Department of Bioengineering and Bioinformatics, Moscow State University, Moscow 119992, Russia.
Institute for Information Transmission Problems, RAS, Moscow 127994, Russia.
Bioinformatics. 2017 Oct 15;33(20):3158-3165. doi: 10.1093/bioinformatics/btx379.
Genomics features with similar genome-wide distributions are generally hypothesized to be functionally related, for example, colocalization of histones and transcription start sites indicate chromatin regulation of transcription factor activity. Therefore, statistical algorithms to perform spatial, genome-wide correlation among genomic features are required.
Here, we propose a method, StereoGene, that rapidly estimates genome-wide correlation among pairs of genomic features. These features may represent high-throughput data mapped to reference genome or sets of genomic annotations in that reference genome. StereoGene enables correlation of continuous data directly, avoiding the data binarization and subsequent data loss. Correlations are computed among neighboring genomic positions using kernel correlation. Representing the correlation as a function of the genome position, StereoGene outputs the local correlation track as part of the analysis. StereoGene also accounts for confounders such as input DNA by partial correlation. We apply our method to numerous comparisons of ChIP-Seq datasets from the Human Epigenome Atlas and FANTOM CAGE to demonstrate its wide applicability. We observe the changes in the correlation between epigenomic features across developmental trajectories of several tissue types consistent with known biology and find a novel spatial correlation of CAGE clusters with donor splice sites and with poly(A) sites. These analyses provide examples for the broad applicability of StereoGene for regulatory genomics.

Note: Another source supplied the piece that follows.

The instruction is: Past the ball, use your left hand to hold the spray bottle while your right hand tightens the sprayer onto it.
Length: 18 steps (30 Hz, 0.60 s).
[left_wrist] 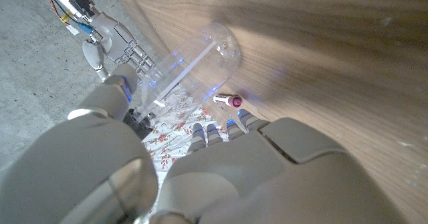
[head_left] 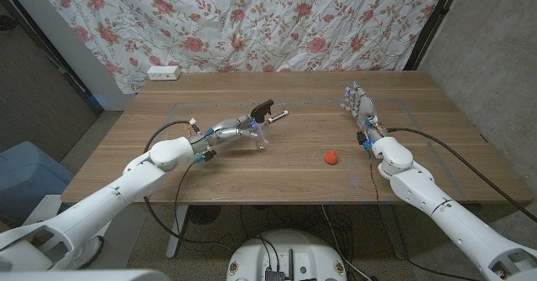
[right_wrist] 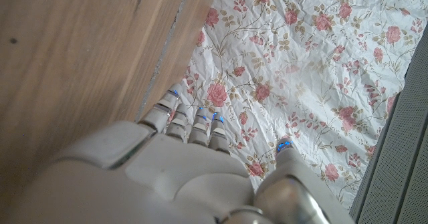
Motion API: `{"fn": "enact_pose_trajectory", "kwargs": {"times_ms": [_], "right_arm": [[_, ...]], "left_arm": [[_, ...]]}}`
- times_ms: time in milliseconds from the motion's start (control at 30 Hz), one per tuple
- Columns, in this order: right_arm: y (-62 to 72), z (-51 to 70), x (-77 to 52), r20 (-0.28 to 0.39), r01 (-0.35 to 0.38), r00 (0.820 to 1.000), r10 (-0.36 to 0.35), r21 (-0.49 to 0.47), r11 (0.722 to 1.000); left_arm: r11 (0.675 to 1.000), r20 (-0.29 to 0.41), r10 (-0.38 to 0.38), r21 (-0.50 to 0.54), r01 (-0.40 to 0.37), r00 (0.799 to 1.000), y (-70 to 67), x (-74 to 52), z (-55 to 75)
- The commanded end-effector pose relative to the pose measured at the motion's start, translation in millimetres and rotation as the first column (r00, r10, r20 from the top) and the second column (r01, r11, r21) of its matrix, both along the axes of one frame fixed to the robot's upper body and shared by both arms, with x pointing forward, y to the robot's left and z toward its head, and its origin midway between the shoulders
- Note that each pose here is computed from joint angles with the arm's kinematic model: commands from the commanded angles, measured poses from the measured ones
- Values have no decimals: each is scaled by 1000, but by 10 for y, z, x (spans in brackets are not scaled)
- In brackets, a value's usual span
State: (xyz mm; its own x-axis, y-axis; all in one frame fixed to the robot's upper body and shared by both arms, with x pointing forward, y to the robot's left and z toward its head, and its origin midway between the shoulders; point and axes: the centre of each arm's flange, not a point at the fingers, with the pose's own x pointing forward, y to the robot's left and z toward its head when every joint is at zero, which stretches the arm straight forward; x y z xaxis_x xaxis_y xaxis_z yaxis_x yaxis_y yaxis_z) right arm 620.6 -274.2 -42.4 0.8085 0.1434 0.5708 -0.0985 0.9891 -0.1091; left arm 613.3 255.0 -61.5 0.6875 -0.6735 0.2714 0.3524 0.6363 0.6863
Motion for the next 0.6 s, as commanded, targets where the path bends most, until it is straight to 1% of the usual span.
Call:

The StereoGene C ++ source code, program documentation, Galaxy integration scripts and examples are available from the project homepage http://stereogene.bioinf.fbb.msu.ru/.
Supplementary data are available at Bioinformatics online.
具有相似全基因组分布的基因组特征通常被假设为具有功能相关性,例如,组蛋白和转录起始位点的共定位表明染色质调节转录因子活性。因此,需要统计算法来执行基因组特征之间的空间、全基因组相关性。
在这里,我们提出了一种方法 StereoGene,它可以快速估计基因组特征对之间的全基因组相关性。这些特征可以代表映射到参考基因组或该参考基因组中基因组注释集的高通量数据。StereoGene 能够直接对连续数据进行相关,避免了数据的二值化和随后的数据丢失。使用核相关计算相邻基因组位置之间的相关性。将相关性表示为基因组位置的函数,StereoGene 将局部相关性轨迹作为分析的一部分输出。StereoGene 还通过偏相关来考虑输入 DNA 等混杂因素。我们将我们的方法应用于人类表观基因组图谱和 FANTOM CAGE 的大量 ChIP-Seq 数据集的比较中,以证明其广泛的适用性。我们观察到几种组织类型的发育轨迹中表观基因组特征之间的相关性发生变化,这与已知的生物学一致,并发现 CAGE 簇与供体剪接位点和 poly(A) 位点之间存在新的空间相关性。这些分析为 StereoGene 在调控基因组学中的广泛适用性提供了示例。
StereoGene 的 C++源代码、程序文档、Galaxy 集成脚本和示例可从项目主页 http://stereogene.bioinf.fbb.msu.ru/ 获取。
补充数据可在生物信息学在线获得。